Davacı vekili 22/02/2023 tarihli ıslah dilekçesi ile davalıdan 35.355,18 TL alacağı yönünden davasını ıslah etmiştir. Davacı vekili yemin deliline dayanmış olduğundan davacı tarafa yemin davetiyesi çıkartılmış davalı taraf çıkartılan meşruhatlı yemin davetiyesine rağmen duruşmalara katılmadığı anlaşılmıştır.

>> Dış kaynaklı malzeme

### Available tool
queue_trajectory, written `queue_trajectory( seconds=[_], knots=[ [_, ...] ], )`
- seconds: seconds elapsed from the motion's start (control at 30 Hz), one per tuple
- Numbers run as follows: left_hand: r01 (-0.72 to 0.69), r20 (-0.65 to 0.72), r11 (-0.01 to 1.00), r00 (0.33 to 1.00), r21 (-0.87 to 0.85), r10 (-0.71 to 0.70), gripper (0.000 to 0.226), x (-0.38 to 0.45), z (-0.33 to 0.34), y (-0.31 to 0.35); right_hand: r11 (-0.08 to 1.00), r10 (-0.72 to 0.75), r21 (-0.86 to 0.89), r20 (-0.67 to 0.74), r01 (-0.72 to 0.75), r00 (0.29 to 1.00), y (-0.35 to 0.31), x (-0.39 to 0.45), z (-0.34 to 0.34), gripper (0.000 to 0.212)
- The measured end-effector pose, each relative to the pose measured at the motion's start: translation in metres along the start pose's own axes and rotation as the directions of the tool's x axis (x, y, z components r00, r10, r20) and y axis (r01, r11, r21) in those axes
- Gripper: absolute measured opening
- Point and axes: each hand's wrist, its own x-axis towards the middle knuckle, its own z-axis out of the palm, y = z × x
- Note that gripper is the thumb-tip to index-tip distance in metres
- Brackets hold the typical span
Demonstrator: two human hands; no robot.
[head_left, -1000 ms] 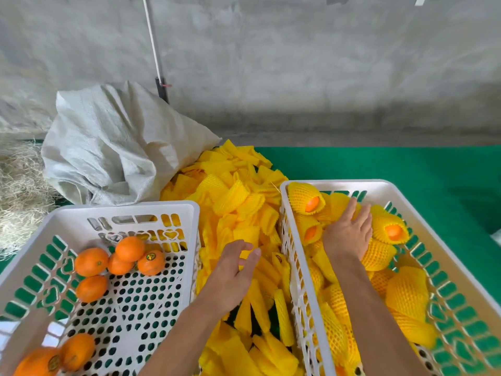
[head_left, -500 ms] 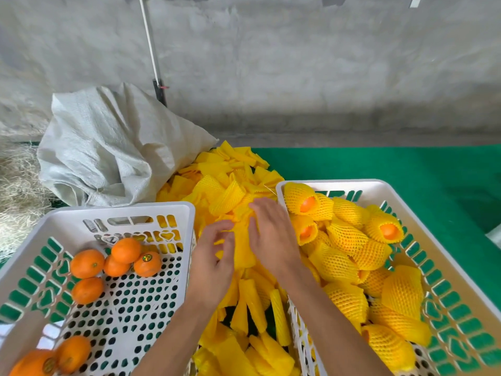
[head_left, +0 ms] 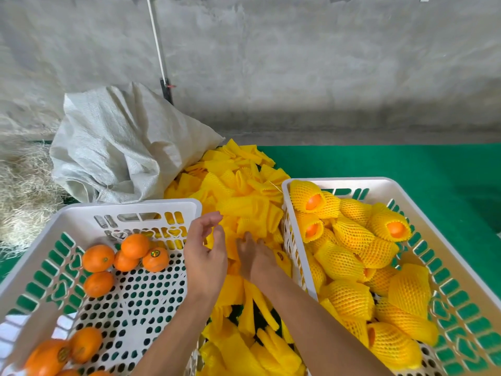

Olaya ilişkin yasal düzenlemeler ve yargı içtihatları değerlendirilecek olursa;
İcra Takibine İtiraz etmek istiyen borçlu, itirazını, ödeme emrinin tebliği tarihinden itibaren yedi gün içinde dilekçe ile veya sözlü olarak icra dairesine bildirmeye mecburdur. (2004 sayılı kanun 62.madde)Takip talebine itiraz edilen alacaklı, itirazın tebliği tarihinden itibaren bir sene içinde mahkemeye başvurarak, genel hükümler dairesinde alacağının varlığını ispat suretiyle itirazın iptalini dava edebilir. Bu davada borçlunun itirazının haksızlığına karar verilirse borçlu; takibinde haksız ve kötü niyetli görülürse alacaklı; diğer tarafın talebi üzerine iki tarafın durumuna, davanın ve hükmolunan şeyin tahammülüne göre, red veya hükmolunan meblağın yüzde yirmisinden aşağı olmamak üzere, uygun bir tazminatla mahkum edilir. (2004 sayılı kanun 67.madde)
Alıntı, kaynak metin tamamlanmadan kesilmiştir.